▶ _Prompt_:
Give the data again exactly as written, without any of its pictures.
================
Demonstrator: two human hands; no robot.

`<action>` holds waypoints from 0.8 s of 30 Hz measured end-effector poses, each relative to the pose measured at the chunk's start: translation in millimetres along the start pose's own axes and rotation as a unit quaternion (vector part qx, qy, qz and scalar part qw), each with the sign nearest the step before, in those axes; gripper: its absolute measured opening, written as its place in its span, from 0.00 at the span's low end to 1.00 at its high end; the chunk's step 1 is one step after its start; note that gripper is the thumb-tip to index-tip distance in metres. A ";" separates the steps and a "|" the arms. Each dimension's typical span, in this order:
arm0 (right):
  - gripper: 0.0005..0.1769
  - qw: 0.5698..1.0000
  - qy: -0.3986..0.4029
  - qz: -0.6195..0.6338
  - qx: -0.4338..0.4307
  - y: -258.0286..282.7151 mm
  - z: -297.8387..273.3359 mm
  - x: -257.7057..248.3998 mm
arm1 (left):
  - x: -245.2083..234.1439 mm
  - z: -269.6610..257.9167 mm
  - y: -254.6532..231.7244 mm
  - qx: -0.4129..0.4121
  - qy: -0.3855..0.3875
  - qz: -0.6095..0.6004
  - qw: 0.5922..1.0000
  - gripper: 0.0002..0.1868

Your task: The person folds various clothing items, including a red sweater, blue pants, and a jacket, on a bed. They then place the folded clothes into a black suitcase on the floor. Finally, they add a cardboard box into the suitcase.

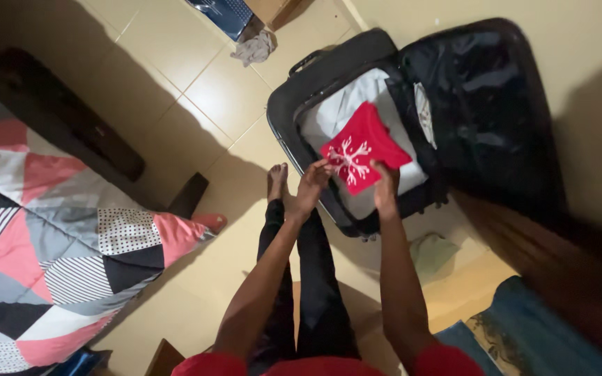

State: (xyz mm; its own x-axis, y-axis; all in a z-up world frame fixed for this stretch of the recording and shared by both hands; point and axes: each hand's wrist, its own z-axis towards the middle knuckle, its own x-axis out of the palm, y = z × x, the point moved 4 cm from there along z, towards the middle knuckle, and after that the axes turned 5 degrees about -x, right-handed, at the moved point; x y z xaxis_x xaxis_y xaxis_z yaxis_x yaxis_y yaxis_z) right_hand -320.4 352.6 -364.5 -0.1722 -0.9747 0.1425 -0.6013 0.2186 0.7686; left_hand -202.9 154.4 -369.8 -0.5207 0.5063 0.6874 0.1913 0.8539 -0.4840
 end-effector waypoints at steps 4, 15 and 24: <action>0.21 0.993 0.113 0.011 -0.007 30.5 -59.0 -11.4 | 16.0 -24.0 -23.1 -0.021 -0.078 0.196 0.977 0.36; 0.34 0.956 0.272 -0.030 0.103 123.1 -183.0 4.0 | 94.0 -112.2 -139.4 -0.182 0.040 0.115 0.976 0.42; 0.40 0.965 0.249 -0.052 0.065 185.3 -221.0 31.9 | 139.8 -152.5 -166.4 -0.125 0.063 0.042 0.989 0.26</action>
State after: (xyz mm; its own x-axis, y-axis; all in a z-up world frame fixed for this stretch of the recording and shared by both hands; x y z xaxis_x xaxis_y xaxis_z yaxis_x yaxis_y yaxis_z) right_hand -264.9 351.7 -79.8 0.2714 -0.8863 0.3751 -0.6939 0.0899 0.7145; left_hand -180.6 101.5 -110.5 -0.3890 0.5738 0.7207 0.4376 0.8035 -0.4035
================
▶ _Reply to the exercise_:
Demonstrator: two human hands; no robot.

`<action>` holds waypoints from 0.8 s of 30 Hz measured end-effector poses, each relative to the pose measured at the chunk's start: translation in millimetres along the start pose's own axes and rotation as a unit quaternion (vector part qx, qy, qz and scalar part qw), each with the sign nearest the step before, in those axes; gripper: its absolute measured opening, written as its place in its span, from 0.00 at the span's low end to 1.00 at its high end; the chunk's step 1 is one step after its start; note that gripper is the thumb-tip to index-tip distance in metres. A ";" separates the steps and a "|" the arms. Each dimension's typical span, in this order:
arm0 (right):
  - gripper: 0.0005..0.1769
  - qw: 0.5698..1.0000
  - qy: -0.3986..0.4029
  - qz: -0.6195..0.6338
  - qx: -0.4338..0.4307
  - y: -258.0286..282.7151 mm
  - z: -297.8387..273.3359 mm
  - x: -257.7057..248.3998 mm
arm1 (left):
  - x: -245.2083..234.1439 mm
  - z: -269.6610..257.9167 mm
  - y: -254.6532..231.7244 mm
  - qx: -0.4129..0.4121
  - qy: -0.3855..0.3875
  - qz: -0.6095..0.6004
  - qw: 0.5922..1.0000
  - gripper: 0.0002..0.1868

Your task: The person folds various clothing items, including a red sweater, blue pants, and a jacket, on a bed. They then place the folded clothes into a black suitcase on the floor. Finally, they add a cardboard box into the suitcase.


State: (xyz mm; its own x-axis, y-axis; all in a z-up world frame fixed for this stretch of the recording and shared by both hands; point and axes: each hand's wrist, its own z-axis towards the middle knuckle, its own x-axis out of the palm, y = z × x, the point moved 4 cm from there along z, towards the middle knuckle, and after that the axes turned 5 degrees about -x, right-handed, at the moved point; x y z xaxis_x xaxis_y xaxis_z yaxis_x yaxis_y yaxis_z) right_hand -320.4 352.6 -364.5 -0.1722 -0.9747 0.1425 -0.6013 0.2186 0.7686; left_hand -202.9 154.4 -369.8 -0.5207 0.5063 0.6874 0.1913 0.8539 -0.4840
 end-effector waypoints at steps 4, 15 and 24: <action>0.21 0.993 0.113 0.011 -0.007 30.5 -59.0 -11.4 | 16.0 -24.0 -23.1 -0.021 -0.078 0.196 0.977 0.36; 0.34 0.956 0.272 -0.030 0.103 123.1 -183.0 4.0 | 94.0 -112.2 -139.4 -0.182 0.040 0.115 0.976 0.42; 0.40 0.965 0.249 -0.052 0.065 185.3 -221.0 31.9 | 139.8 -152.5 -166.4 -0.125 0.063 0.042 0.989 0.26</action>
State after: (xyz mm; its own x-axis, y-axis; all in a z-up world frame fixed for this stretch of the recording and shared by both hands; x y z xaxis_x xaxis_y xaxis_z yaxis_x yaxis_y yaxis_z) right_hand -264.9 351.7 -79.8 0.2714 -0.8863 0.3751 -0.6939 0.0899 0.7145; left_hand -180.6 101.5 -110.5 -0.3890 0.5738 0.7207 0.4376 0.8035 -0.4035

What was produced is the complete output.